The “Gotcha” Only Experts Know: The us-east-1 Curse

Everyone defaults to us-east-1. It’s the oldest region. It has the most services. It also fails the most. When AWS has a global outage, it almost always starts in us-east-1. If you are building something new, go to us-east-2 (Ohio) or us-west-2 (Oregon). They are newer, the hardware is generally fresher, and they are significantly more stable. If you must stay in us-east-1, ensure your architecture is truly multi-AZ, because “AZ-1” in one account is not the same physical building as “AZ-1” in another account. Use AZ IDs (e.g., use1-az1) to map your infrastructure if you are doing cross-account networking.

AWS is a collection of primitives, not a finished product.

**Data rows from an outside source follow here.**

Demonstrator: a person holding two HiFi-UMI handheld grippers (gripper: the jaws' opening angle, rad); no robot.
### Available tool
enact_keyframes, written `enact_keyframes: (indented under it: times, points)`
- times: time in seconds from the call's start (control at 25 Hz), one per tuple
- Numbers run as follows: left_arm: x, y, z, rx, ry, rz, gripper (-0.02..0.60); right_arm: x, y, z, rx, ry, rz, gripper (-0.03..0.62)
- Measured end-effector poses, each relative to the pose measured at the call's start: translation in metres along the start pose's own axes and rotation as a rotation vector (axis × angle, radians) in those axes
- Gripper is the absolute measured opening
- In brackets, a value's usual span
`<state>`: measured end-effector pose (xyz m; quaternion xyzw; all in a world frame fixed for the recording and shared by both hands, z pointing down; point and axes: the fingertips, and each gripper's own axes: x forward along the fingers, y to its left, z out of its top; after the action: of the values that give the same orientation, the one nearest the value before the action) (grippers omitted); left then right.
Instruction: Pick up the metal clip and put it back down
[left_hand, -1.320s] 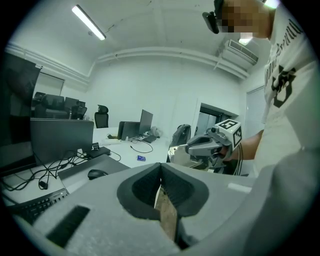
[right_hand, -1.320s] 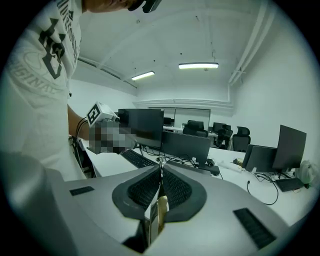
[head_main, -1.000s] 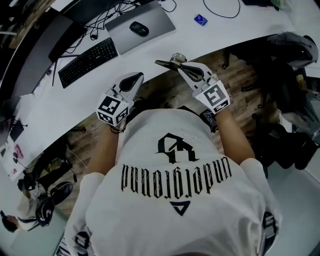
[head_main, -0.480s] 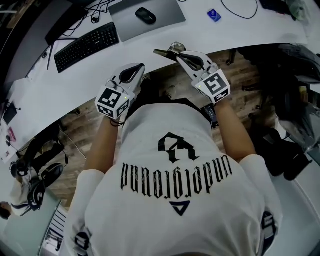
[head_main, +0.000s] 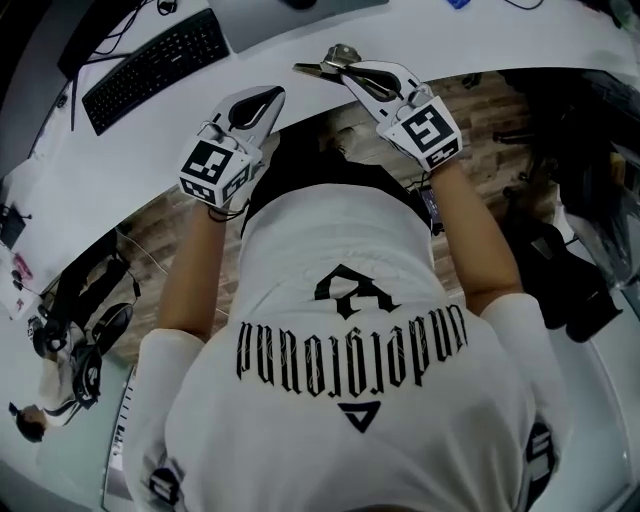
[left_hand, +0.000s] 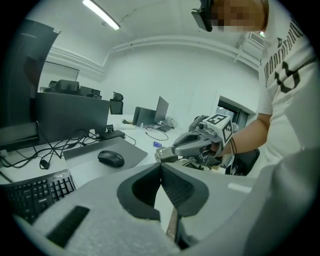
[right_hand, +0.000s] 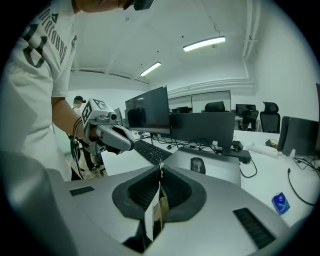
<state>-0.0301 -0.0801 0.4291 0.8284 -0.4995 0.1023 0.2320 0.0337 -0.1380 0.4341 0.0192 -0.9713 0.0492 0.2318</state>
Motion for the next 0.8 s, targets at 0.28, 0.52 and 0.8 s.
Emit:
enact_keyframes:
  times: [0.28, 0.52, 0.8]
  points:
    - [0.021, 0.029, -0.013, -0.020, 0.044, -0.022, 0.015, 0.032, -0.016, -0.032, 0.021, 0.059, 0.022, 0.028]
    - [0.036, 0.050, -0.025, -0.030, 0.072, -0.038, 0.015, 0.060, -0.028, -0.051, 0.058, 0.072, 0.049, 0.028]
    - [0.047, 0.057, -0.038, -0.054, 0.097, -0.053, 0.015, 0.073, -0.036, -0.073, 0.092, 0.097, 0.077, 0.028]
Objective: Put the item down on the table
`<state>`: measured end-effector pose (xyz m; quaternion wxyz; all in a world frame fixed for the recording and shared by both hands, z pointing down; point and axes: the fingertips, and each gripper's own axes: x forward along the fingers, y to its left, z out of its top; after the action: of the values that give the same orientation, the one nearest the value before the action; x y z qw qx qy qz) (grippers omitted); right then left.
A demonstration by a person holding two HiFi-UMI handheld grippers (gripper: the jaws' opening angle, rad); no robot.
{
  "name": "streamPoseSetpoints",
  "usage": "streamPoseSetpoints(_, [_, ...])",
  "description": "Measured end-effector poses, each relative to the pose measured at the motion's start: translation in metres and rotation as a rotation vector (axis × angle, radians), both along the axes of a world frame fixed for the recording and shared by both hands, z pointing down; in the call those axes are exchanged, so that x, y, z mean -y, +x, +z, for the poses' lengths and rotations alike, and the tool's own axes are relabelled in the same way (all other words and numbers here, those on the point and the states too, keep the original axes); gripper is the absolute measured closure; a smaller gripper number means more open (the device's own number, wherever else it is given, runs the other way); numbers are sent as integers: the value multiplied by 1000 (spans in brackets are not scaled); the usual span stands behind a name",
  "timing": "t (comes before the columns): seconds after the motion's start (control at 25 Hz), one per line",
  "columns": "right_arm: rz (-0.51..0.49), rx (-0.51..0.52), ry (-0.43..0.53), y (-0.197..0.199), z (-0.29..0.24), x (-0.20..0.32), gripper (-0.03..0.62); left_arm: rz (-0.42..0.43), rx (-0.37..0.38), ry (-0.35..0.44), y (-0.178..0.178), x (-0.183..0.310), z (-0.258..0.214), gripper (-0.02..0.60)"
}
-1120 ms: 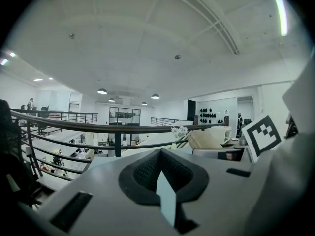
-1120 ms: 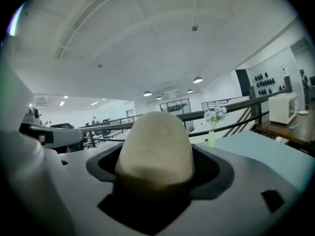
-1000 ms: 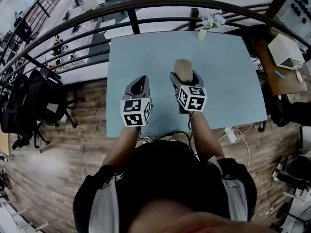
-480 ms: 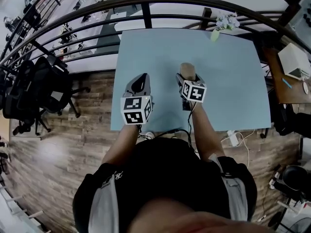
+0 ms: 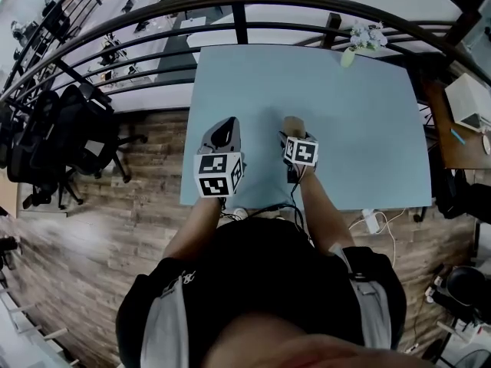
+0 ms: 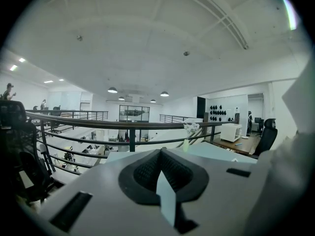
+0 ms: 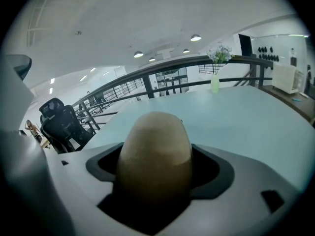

The “best” way to use it is to treat every managed service with suspicion, every default setting as a potential bill spike, and every IAM permission as a potential security hole. Stop chasing the hype of new service releases and start focusing on the boring, fundamental work of locking down your network and optimizing your data transfer. Your on-call rotation and your company’s bank account will thank you.

Stop clicking buttons in the console. Write the code. Lock the state. Turn off the NAT Gateway. Go home.